* What the task requires
Reproduce the entire listing word for word.

* Data below
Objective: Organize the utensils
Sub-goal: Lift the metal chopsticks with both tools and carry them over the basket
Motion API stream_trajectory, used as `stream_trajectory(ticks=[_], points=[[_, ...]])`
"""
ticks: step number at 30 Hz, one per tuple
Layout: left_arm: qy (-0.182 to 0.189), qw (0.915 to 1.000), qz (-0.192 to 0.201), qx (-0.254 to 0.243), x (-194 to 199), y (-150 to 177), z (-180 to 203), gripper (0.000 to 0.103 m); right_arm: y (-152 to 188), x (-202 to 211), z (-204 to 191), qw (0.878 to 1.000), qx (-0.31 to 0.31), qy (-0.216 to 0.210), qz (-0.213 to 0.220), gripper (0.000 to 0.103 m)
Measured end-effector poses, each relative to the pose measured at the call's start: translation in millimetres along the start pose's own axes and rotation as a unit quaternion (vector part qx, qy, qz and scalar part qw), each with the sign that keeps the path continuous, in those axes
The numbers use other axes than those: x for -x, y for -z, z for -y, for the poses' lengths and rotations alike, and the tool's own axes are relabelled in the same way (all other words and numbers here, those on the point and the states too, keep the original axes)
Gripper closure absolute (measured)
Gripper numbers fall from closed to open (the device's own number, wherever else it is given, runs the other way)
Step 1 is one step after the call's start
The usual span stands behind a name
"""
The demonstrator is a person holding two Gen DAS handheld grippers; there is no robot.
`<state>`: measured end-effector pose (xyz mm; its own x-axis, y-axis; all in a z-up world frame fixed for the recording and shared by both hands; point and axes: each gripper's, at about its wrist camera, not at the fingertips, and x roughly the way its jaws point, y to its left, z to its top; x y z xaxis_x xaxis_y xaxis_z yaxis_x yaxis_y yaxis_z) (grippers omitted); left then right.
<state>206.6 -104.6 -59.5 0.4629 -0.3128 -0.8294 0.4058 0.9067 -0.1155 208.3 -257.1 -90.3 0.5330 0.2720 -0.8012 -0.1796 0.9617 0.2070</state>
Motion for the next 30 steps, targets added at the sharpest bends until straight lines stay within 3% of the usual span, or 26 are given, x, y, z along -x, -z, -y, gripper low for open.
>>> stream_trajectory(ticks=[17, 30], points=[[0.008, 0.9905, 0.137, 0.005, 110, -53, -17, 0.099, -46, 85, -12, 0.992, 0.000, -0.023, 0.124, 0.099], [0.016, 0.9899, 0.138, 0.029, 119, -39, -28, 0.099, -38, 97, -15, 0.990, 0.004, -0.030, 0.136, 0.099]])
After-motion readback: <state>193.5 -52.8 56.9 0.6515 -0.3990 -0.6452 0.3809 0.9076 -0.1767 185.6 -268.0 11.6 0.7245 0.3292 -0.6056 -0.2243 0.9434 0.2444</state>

* Expected answer
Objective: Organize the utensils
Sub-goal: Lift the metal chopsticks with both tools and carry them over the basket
Motion API stream_trajectory, used as `stream_trajectory(ticks=[_], points=[[_, ...]])`
"""
ticks: step number at 30 Hz, one per tuple
Layout: left_arm: qy (-0.182 to 0.189), qw (0.915 to 1.000), qz (-0.192 to 0.201), qx (-0.254 to 0.243), x (-194 to 199), y (-150 to 177), z (-180 to 203), gripper (0.000 to 0.103 m); right_arm: y (-152 to 188), x (-202 to 211), z (-204 to 191), qw (0.878 to 1.000), qx (-0.31 to 0.31), qy (-0.216 to 0.210), qz (-0.213 to 0.220), gripper (0.000 to 0.103 m)
Measured end-effector poses, each relative to the pose measured at the call's start: translation in millimetres along the start pose's own axes and rotation as a unit quaternion (vector part qx, qy, qz and scalar part qw), each with the sign that keeps the path continuous, in those axes
The numbers use other axes than those: x for -x, y for -z, z for -y, for the poses' lengths and rotations alike, and the tool's own axes are relabelled in the same way (all other words and numbers here, those on the point and the states too, keep the original axes)
Gripper closure absolute (measured)
Gripper numbers fall from closed to open (the device's own number, wherever else it is given, runs the other way)
Step 1 is one step after the call's start
The usual span stands behind a name
"""
The demonstrator is a person holding two Gen DAS handheld grippers; there is no robot.
`<state>`: measured end-effector pose (xyz mm; its own x-axis, y-axis; all in a z-up world frame fixed for the recording and shared by both hands; point and axes: each gripper's, at about its wrist camera, not at the fingertips, and x roughly the way its jaws point, y to its left, z to its top; x y z xaxis_x xaxis_y xaxis_z yaxis_x yaxis_y yaxis_z) (grippers omitted); left then right.
<state>206.6 -104.6 -59.5 0.4629 -0.3128 -0.8294 0.4058 0.9067 -0.1155 208.3 -257.1 -90.3 0.5330 0.2720 -0.8012 -0.1796 0.9617 0.2070</state>
Motion for the next 30 steps, targets added at the sharpest bends until straight lines stay within 3% of the usual span, or 26 are given, x, y, z along -x, -z, -y, gripper low for open.
>>> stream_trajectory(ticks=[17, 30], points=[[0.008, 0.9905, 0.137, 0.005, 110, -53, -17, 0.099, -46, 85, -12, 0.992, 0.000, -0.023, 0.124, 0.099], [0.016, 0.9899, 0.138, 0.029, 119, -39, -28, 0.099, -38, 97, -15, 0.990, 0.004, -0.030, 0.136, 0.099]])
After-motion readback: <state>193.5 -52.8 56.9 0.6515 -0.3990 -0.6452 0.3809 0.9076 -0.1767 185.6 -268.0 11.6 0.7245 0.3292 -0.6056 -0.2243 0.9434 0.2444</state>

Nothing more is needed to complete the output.